Abstract.
Marker-less motion capture from a single RGB camera has improved dramatically, but the output of even strong monocular pose estimators is still too noisy for direct use in production. Joint positions jitter frame-to-frame, foot contacts skate, and accumulated rotation errors compound through the kinematic chain.
Filmstorm's mocap pipeline addresses this with a dedicated refinement stage. We train a small, fast network purely on paired (noisy, clean) motion data generated from a closed-loop synthetic pipeline that we control end-to-end. The result is a refiner that drops in behind any monocular pose estimator and brings its output to a working production bar, without retraining the upstream model, without changing the camera setup, and without manual cleanup.
This report describes the data pipeline, the network architecture, the composite loss used to make rotation predictions semantically meaningful, and the measured improvement across categories from idle to high-velocity dynamic motion.
Why training mocap from real data alone hits a ceiling.
The largest publicly available mocap datasets contain tens of thousands of clips. That sounds like a lot. It isn't.
Long-tail starvation.
Real-world mocap is acquired in controlled studios with marker suits, multi-camera rigs, and consenting subjects. Most of it is recorded by a small number of facilities with overlapping motion vocabularies: walking, running, simple gestures, dance, locomotion under everyday conditions. The motion categories actually demanded by production, combat, stunts, falls, contact sports, partial-occlusion interactions, full-range acrobatic motion, are either absent or appear in tiny single-digit-clip slivers.

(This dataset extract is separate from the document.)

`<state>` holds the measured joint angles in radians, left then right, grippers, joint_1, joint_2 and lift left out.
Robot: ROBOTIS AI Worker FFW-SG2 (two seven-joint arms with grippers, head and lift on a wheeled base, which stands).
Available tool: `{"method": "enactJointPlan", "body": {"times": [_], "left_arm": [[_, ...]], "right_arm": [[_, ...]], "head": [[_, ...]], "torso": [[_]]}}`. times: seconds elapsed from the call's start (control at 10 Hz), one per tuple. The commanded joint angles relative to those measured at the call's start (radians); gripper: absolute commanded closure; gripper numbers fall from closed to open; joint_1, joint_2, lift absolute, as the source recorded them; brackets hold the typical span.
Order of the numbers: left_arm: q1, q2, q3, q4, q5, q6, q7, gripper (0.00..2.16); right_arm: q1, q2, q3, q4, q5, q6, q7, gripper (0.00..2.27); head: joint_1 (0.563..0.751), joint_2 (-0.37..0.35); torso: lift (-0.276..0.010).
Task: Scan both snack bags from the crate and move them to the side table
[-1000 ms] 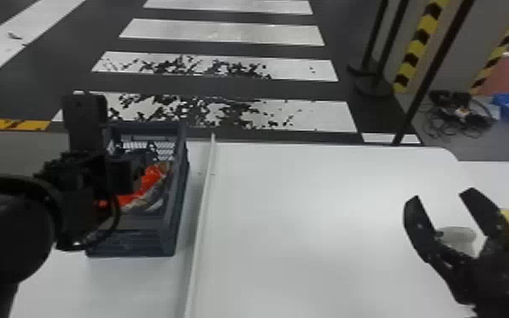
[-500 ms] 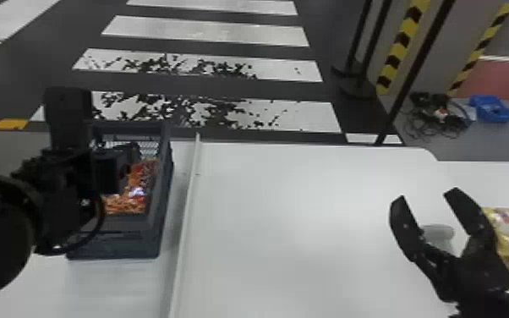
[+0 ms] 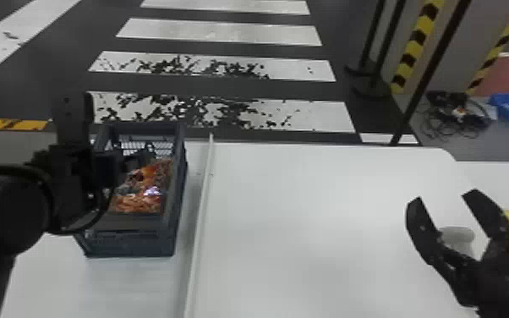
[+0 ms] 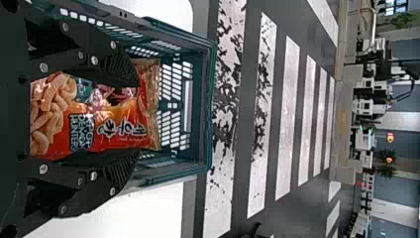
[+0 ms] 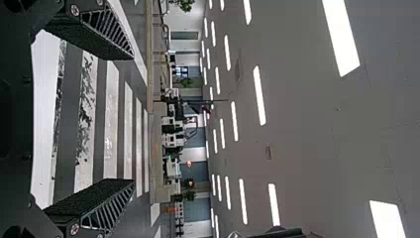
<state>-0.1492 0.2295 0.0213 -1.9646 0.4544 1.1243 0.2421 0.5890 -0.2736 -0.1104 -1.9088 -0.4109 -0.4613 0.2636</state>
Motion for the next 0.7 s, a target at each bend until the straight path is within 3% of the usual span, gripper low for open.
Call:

A model trained on this distribution learns idle and locomotion to within a couple of centimetres of ground truth and then collapses outside the easy regions. The gap is structural, not a tuning problem.
Inter-frame jitter.
Single-camera pose estimators are typically trained on independent frames or short windows. Even when overall pose is approximately correct, the velocity profile of each joint frame-to-frame is rarely smooth. The artefacts read on screen as foot skating, hand flicker, and twitchy spinal motion, anything that breaks the perceived inertia of the captured body.
Yaw ambiguity.
From a single camera, the rotation of the body about the gravity axis cannot be uniquely recovered. Two real motions that differ only in their global yaw produce identical 2D projections from a stationary camera. The estimator has to guess, and downstream consumers inherit the guess.

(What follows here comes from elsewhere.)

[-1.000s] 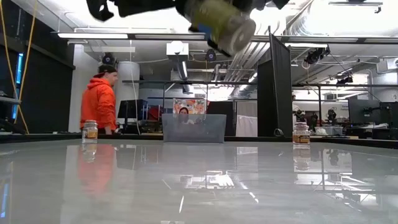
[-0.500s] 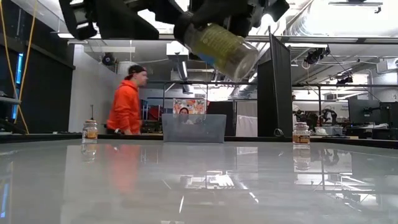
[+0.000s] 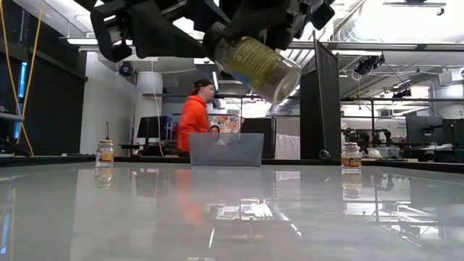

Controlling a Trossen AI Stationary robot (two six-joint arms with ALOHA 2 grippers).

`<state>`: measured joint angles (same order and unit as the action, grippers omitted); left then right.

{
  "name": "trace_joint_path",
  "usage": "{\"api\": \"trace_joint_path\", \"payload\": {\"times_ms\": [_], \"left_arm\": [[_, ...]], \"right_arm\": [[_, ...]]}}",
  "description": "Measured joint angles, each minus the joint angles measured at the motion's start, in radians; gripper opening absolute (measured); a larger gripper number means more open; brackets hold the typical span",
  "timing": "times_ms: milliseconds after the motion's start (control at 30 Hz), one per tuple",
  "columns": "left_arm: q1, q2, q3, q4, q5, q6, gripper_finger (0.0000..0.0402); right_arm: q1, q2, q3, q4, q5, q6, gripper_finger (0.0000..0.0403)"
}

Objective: Sort spices by type
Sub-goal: Put the black seasoning bottle into the white bin

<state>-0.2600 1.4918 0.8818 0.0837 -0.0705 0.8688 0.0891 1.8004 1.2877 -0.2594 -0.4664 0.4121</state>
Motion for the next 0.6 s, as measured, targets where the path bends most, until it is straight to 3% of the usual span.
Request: {"api": "trace_joint_path", "payload": {"times_ms": [600], "left_arm": [[0.005,0.05,0.0,0.068,0.036,-0.019,0.0276]], "right_arm": [[0.001,0.0,0.0,0.055,-0.006,-0.03,0.0195]]}}
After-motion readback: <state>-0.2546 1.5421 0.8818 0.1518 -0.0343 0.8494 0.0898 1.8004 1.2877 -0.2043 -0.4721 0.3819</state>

The supervision signal needed to fix these failure modes, paired (noisy single-view input, clean ground-truth motion) at scale, covering every regime where the estimator fails, does not exist as a public dataset, and is impractical to collect physically. So we generate it.

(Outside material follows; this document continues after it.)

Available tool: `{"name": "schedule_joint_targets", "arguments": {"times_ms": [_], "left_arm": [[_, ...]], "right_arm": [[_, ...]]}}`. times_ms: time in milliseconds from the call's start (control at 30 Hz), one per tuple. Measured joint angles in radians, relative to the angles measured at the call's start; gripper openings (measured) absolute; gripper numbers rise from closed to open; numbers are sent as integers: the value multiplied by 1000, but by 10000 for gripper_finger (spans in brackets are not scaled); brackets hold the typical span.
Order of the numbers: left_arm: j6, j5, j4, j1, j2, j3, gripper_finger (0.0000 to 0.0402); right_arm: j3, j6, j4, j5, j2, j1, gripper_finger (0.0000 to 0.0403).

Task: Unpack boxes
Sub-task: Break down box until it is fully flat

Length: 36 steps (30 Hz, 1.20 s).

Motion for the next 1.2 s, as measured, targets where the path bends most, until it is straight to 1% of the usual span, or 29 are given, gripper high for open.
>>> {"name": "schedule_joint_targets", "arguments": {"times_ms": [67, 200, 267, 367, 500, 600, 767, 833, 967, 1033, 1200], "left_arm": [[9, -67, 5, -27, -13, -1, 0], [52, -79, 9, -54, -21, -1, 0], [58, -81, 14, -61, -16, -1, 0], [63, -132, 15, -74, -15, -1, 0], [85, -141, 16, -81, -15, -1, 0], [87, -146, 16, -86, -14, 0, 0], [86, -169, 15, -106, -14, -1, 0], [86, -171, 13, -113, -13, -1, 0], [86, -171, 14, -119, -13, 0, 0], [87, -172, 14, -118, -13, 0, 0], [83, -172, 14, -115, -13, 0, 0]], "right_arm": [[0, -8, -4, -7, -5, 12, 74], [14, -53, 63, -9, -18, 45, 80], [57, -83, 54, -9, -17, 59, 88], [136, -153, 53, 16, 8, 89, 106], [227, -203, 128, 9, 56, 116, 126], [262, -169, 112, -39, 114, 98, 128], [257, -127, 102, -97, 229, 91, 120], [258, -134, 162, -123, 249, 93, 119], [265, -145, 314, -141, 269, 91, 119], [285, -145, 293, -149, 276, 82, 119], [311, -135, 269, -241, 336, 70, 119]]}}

A closed-loop pipeline that generates its own supervision.
We render photoreal video from known motion, run the upstream pose estimator across the rendered video to produce its (deliberately noisy) prediction, and pair every prediction with the underlying ground-truth motion. Every clip is a free supervision signal.
Sample motion
Draw a clip from a curated motion library covering idle, locomotion, dynamic and edge-case categories. Subject body shape is sampled separately.
Render
Photoreal render of the motion onto a parametric body, with randomised camera azimuth, distance, focal length, and full-spectrum HDRI lighting from a 30-environment bank.
Estimate
Run our monocular pose estimator on the rendered video. Output is a noisy joint-rotation stream with the same failure modes seen on real input.
Pair
Store the estimator's noisy output alongside the original ground-truth motion. Both are expressed in the same skeleton convention, frame-aligned to the source.
Train
Train the refinement network on the paired stream. The supervision signal is the difference between noisy and clean, exactly what we want the network to learn to remove.
Why this works.
The estimator's failure modes on synthetic video closely match its failure modes on real video. Jitter, foot drift, occlusion bleed, yaw ambiguity, they all appear in the synthetic pipeline, because the estimator does not know it is looking at a render. The synthetic data is therefore directly useful as training material for the refiner downstream.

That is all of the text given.